Your assignment: Copy, from the entries below, each line in which the string "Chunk" appears.

┌────────

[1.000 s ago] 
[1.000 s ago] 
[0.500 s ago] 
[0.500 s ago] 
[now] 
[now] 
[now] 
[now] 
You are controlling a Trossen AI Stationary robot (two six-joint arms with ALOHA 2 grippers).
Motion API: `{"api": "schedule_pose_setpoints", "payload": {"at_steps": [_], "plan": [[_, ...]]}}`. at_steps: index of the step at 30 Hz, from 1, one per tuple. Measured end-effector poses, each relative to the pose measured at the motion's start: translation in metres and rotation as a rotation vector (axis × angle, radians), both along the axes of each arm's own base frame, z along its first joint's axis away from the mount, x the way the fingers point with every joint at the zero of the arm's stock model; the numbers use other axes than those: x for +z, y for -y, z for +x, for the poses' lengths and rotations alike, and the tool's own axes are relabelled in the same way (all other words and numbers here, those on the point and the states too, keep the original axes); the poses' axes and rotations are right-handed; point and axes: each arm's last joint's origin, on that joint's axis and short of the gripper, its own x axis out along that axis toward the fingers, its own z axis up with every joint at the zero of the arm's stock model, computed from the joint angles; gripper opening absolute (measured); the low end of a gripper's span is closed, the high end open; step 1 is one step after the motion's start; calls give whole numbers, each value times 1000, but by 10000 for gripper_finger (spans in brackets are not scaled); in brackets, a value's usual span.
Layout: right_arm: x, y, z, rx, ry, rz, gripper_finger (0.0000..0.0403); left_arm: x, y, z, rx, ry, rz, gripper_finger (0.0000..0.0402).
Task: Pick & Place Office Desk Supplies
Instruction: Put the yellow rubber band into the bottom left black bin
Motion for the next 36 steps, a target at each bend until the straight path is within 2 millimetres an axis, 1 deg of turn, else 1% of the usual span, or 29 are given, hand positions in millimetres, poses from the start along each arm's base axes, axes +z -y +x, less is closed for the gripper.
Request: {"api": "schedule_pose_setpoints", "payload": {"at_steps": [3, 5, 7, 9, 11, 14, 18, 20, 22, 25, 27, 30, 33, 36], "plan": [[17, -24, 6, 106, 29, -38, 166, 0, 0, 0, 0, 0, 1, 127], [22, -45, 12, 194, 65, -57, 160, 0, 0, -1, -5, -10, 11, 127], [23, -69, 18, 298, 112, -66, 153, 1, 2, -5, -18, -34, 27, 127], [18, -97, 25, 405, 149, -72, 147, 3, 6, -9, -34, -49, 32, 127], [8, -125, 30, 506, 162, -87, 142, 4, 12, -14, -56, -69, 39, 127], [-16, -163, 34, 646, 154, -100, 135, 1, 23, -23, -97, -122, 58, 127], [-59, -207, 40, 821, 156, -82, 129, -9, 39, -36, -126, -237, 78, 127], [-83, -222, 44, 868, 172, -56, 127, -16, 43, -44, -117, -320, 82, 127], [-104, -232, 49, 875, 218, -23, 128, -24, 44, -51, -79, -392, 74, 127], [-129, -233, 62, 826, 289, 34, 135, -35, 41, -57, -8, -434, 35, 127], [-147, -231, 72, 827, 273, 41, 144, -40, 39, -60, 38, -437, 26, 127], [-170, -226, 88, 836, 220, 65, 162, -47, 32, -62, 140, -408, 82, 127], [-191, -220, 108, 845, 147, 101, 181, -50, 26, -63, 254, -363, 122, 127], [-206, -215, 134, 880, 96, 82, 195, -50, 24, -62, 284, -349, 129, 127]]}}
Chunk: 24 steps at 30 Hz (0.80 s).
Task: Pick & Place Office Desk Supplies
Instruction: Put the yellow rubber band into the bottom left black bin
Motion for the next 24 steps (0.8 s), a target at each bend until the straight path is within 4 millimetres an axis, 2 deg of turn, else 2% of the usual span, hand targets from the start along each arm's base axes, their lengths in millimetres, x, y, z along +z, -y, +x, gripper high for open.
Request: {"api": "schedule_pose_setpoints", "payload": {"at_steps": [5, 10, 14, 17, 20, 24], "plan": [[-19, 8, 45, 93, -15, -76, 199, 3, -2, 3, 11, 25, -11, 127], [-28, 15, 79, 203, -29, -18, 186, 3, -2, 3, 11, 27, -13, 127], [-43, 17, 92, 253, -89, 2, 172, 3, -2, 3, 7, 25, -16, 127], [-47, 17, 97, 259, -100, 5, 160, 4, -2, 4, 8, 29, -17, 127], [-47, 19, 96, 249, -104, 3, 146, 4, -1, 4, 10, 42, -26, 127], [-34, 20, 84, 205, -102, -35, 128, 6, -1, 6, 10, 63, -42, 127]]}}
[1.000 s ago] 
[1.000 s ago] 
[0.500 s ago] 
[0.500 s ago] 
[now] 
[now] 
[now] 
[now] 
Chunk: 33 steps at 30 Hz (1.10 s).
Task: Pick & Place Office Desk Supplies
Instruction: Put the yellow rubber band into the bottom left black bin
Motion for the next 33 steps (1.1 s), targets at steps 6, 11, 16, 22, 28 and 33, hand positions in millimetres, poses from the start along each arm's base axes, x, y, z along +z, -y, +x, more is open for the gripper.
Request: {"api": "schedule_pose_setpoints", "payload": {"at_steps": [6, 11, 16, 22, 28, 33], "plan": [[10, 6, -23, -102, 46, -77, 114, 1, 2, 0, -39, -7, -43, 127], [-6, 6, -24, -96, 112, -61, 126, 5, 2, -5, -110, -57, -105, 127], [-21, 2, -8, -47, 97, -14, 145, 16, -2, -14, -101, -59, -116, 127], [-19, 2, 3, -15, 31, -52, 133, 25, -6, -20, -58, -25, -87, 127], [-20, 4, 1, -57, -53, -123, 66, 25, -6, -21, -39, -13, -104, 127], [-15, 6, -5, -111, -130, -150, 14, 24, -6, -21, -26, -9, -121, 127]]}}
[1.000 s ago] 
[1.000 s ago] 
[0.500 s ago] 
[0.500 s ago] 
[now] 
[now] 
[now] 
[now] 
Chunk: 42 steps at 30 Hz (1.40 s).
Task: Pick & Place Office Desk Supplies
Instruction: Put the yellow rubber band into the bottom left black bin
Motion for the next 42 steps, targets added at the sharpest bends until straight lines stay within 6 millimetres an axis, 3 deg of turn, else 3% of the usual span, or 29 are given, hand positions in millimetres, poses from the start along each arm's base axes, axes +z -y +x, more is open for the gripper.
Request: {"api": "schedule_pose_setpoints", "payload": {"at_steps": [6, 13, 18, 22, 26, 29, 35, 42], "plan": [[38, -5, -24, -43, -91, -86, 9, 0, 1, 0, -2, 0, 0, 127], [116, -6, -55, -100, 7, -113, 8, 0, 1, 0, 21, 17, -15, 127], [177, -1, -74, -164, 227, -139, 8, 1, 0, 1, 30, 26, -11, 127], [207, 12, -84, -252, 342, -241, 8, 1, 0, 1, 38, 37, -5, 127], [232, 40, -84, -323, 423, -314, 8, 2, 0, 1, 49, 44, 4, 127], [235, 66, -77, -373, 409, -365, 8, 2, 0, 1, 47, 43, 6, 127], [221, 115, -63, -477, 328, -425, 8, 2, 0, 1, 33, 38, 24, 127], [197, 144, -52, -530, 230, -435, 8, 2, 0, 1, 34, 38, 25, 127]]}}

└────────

Worked solution:
Chunk: 24 steps at 30 Hz (0.80 s).
Chunk: 33 steps at 30 Hz (1.10 s).
Chunk: 42 steps at 30 Hz (1.40 s).

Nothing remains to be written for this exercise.